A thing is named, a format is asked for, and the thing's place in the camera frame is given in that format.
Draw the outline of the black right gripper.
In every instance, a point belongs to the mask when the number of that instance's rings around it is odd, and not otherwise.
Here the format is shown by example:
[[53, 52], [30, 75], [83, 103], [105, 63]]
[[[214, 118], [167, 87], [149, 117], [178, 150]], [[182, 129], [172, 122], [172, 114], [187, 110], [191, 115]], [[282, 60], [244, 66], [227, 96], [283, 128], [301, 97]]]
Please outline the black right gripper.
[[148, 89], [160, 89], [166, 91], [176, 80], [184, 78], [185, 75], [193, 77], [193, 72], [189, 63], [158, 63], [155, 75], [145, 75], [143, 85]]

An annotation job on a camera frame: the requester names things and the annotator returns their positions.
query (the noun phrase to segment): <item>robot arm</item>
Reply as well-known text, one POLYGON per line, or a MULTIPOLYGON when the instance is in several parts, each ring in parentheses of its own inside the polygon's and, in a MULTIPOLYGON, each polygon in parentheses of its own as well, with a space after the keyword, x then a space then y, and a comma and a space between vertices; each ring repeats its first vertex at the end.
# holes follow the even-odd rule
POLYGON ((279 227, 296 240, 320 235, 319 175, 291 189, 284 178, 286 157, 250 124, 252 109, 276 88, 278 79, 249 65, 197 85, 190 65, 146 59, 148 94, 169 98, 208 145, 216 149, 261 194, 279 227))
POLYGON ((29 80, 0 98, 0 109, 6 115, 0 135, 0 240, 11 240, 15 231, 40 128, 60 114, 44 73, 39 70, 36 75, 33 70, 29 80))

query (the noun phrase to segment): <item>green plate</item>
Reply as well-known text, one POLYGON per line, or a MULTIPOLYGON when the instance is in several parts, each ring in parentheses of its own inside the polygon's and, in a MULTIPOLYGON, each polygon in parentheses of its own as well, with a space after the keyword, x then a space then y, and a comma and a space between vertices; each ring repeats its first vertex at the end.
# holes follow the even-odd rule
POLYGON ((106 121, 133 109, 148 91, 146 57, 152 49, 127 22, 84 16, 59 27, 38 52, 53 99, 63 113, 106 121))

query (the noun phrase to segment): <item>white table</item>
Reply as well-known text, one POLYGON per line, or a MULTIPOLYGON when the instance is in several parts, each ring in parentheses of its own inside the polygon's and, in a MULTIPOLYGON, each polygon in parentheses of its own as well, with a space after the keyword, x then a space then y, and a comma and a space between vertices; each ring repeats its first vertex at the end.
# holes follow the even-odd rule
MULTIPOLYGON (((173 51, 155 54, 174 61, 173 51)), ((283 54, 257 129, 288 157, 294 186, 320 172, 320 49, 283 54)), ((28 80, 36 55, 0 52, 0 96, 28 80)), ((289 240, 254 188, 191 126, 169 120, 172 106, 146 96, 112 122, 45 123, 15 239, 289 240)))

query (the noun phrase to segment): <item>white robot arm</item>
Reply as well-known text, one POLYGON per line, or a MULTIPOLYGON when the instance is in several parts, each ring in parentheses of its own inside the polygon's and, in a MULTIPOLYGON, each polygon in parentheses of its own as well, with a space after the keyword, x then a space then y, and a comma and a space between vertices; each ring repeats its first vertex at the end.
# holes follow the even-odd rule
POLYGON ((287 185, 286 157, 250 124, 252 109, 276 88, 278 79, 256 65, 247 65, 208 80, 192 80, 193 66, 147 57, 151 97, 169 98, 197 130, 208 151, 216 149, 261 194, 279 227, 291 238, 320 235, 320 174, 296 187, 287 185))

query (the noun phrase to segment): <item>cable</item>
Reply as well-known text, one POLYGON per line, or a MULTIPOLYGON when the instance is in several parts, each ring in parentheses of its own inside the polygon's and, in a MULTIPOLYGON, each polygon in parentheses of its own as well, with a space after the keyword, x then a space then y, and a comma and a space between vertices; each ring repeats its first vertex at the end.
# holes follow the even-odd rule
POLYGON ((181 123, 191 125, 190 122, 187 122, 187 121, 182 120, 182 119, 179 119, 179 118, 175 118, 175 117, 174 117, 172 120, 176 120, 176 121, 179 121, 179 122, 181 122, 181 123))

+---+

TASK TO CARRY OUT: Set down the records again without altering a word.

ANSWER TO THIS PROBLEM:
A thing is named, a format is asked for, and the thing's place in the camera frame is given in that format.
Draw the outline of the black right gripper.
In every instance, a point belongs to the mask when the number of that instance's rings around it is odd, and not otherwise.
Here the format is shown by example:
[[53, 52], [30, 75], [83, 103], [105, 63]]
[[[214, 118], [167, 87], [149, 117], [178, 150]], [[182, 129], [172, 122], [172, 114], [187, 110], [191, 115]], [[282, 60], [244, 66], [227, 96], [283, 128], [301, 97]]]
Please outline the black right gripper.
[[148, 89], [160, 89], [166, 91], [176, 80], [184, 78], [185, 75], [193, 77], [193, 72], [189, 63], [158, 63], [155, 75], [145, 75], [143, 85]]

An annotation job on a camera frame: the requester names things and the annotator returns their positions.
query (the noun phrase to segment): <item>robot arm</item>
Reply as well-known text, one POLYGON per line, or a MULTIPOLYGON when the instance is in several parts, each ring in parentheses of its own inside the polygon's and, in a MULTIPOLYGON, each polygon in parentheses of its own as well, with a space after the keyword, x then a space then y, and a comma and a space between vertices; each ring repeats its first vertex at the end.
# holes follow the even-odd rule
POLYGON ((279 227, 296 240, 320 235, 319 175, 291 189, 284 178, 286 157, 250 124, 252 109, 276 88, 278 79, 249 65, 197 85, 190 65, 146 59, 148 94, 169 98, 208 145, 216 149, 261 194, 279 227))
POLYGON ((29 80, 0 98, 0 109, 6 115, 0 135, 0 240, 11 240, 15 231, 40 128, 60 114, 44 73, 39 70, 36 75, 33 70, 29 80))

query (the noun phrase to segment): <item>green plate</item>
Reply as well-known text, one POLYGON per line, or a MULTIPOLYGON when the instance is in several parts, each ring in parentheses of its own inside the polygon's and, in a MULTIPOLYGON, each polygon in parentheses of its own as well, with a space after the keyword, x then a space then y, and a comma and a space between vertices; each ring repeats its first vertex at the end.
# holes follow the even-odd rule
POLYGON ((106 121, 133 109, 148 91, 146 57, 152 49, 127 22, 84 16, 59 27, 38 52, 53 99, 63 113, 106 121))

query (the noun phrase to segment): <item>white table</item>
Reply as well-known text, one POLYGON per line, or a MULTIPOLYGON when the instance is in several parts, each ring in parentheses of its own inside the polygon's and, in a MULTIPOLYGON, each polygon in parentheses of its own as well, with a space after the keyword, x then a space then y, and a comma and a space between vertices; each ring repeats its first vertex at the end.
# holes follow the even-odd rule
MULTIPOLYGON (((173 51, 155 54, 174 61, 173 51)), ((283 54, 257 129, 288 157, 294 186, 320 172, 320 49, 283 54)), ((28 80, 36 55, 0 52, 0 96, 28 80)), ((289 240, 254 188, 191 126, 169 120, 172 106, 146 96, 112 122, 45 123, 15 239, 289 240)))

query (the noun phrase to segment): <item>white robot arm</item>
Reply as well-known text, one POLYGON per line, or a MULTIPOLYGON when the instance is in several parts, each ring in parentheses of its own inside the polygon's and, in a MULTIPOLYGON, each polygon in parentheses of its own as well, with a space after the keyword, x then a space then y, and a comma and a space between vertices; each ring repeats its first vertex at the end.
# holes follow the even-odd rule
POLYGON ((287 185, 286 157, 250 124, 252 109, 276 88, 278 79, 256 65, 247 65, 208 80, 192 80, 193 66, 147 57, 151 97, 169 98, 197 130, 208 151, 216 149, 261 194, 279 227, 291 238, 320 235, 320 174, 296 187, 287 185))

query (the noun phrase to segment): <item>cable</item>
Reply as well-known text, one POLYGON per line, or a MULTIPOLYGON when the instance is in several parts, each ring in parentheses of its own inside the polygon's and, in a MULTIPOLYGON, each polygon in parentheses of its own as well, with a space after the keyword, x then a space then y, and a comma and a space between vertices; each ring repeats its first vertex at the end.
# holes follow the even-odd rule
POLYGON ((181 123, 191 125, 190 122, 187 122, 187 121, 182 120, 182 119, 179 119, 179 118, 175 118, 175 117, 174 117, 172 120, 176 120, 176 121, 179 121, 179 122, 181 122, 181 123))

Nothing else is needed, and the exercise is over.